* [Task requirements] A single number is wanted: how many lines of the data below include the string "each"?
── Dataset excerpt ──
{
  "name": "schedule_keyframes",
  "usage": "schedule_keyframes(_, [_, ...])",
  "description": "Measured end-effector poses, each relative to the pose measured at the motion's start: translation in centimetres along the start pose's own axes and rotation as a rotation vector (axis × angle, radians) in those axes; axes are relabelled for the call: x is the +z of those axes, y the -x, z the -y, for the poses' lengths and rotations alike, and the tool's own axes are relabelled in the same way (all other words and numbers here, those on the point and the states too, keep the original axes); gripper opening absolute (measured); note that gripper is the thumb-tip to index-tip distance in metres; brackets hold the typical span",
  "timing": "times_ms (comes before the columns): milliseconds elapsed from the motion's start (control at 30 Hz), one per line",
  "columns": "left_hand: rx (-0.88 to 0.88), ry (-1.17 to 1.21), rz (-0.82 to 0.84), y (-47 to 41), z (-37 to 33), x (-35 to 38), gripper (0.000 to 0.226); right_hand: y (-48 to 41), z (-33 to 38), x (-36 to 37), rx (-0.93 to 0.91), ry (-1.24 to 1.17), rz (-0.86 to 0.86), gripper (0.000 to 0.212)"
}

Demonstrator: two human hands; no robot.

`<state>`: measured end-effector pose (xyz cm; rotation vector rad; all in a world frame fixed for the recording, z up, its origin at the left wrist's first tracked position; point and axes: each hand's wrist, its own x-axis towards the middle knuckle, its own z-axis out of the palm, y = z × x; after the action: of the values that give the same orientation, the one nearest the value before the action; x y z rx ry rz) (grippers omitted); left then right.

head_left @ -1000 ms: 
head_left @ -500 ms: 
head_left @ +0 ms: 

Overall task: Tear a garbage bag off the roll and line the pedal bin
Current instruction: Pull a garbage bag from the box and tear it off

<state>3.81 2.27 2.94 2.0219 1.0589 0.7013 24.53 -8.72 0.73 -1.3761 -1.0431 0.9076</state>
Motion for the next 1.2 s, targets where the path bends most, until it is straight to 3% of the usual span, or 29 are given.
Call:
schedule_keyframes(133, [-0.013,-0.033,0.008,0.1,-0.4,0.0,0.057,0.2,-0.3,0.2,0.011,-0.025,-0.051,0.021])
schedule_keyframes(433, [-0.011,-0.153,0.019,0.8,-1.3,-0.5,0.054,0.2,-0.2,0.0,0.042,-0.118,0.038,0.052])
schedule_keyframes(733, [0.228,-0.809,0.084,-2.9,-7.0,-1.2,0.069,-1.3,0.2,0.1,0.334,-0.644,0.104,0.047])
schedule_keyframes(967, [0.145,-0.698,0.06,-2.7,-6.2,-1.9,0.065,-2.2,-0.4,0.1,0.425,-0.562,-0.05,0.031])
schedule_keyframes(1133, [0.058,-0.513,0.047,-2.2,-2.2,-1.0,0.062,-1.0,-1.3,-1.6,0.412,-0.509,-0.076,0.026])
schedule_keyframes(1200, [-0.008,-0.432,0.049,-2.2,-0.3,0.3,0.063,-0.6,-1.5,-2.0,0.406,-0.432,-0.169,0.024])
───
* [Completed task] 2